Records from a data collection

━━━━━━━━━━

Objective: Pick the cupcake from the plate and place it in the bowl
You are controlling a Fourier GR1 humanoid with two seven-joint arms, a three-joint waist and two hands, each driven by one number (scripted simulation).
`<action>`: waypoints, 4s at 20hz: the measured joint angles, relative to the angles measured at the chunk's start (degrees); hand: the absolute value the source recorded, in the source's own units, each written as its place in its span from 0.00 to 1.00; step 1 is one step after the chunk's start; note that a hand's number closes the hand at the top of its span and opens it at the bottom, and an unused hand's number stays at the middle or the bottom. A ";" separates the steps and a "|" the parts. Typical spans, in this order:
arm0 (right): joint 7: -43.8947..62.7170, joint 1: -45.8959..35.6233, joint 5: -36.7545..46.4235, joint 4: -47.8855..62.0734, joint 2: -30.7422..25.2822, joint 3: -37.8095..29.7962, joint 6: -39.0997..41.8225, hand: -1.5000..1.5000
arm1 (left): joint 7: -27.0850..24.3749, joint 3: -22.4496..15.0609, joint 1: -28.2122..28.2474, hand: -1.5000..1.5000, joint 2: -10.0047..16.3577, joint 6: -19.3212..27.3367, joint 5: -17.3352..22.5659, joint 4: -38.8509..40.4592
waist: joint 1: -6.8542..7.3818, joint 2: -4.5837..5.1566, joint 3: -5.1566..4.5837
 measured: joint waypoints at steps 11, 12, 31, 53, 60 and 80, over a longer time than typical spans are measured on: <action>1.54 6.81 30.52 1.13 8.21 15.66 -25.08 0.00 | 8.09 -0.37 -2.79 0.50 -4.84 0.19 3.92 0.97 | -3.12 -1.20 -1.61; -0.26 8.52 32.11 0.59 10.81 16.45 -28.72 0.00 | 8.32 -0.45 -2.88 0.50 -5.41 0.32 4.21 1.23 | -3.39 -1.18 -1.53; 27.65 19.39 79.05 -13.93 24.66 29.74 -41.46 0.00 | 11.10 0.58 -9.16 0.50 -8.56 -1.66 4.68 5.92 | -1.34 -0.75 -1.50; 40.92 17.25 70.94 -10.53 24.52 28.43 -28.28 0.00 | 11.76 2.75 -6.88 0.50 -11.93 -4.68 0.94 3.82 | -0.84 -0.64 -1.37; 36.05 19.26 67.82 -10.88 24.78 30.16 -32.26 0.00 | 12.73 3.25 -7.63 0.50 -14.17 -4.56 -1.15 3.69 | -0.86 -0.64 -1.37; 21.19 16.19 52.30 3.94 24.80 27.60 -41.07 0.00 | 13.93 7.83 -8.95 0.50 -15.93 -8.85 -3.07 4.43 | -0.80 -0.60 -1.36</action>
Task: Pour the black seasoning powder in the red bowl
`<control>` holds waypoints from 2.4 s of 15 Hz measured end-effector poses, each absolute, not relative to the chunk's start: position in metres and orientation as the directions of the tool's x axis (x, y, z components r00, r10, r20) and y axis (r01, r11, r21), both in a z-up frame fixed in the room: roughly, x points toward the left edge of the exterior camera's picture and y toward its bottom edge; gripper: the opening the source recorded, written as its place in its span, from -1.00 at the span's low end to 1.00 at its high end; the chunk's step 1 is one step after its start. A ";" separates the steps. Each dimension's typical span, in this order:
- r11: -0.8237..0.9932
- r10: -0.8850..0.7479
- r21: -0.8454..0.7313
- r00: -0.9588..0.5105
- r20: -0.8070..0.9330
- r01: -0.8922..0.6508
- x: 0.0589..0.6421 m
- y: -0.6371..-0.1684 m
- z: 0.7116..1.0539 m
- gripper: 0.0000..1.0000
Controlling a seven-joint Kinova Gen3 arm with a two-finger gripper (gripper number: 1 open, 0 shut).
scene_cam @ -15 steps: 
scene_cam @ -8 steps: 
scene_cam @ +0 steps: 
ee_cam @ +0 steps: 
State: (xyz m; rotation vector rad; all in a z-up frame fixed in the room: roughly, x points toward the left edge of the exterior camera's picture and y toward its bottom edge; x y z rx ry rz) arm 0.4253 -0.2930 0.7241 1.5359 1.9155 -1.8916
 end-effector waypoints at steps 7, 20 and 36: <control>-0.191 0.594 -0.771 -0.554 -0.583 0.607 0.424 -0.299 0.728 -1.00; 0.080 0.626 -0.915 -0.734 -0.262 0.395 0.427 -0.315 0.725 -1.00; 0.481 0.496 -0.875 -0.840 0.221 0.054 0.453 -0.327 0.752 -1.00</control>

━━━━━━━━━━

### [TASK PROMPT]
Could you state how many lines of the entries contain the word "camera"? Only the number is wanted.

### [ANSWER BOX]
2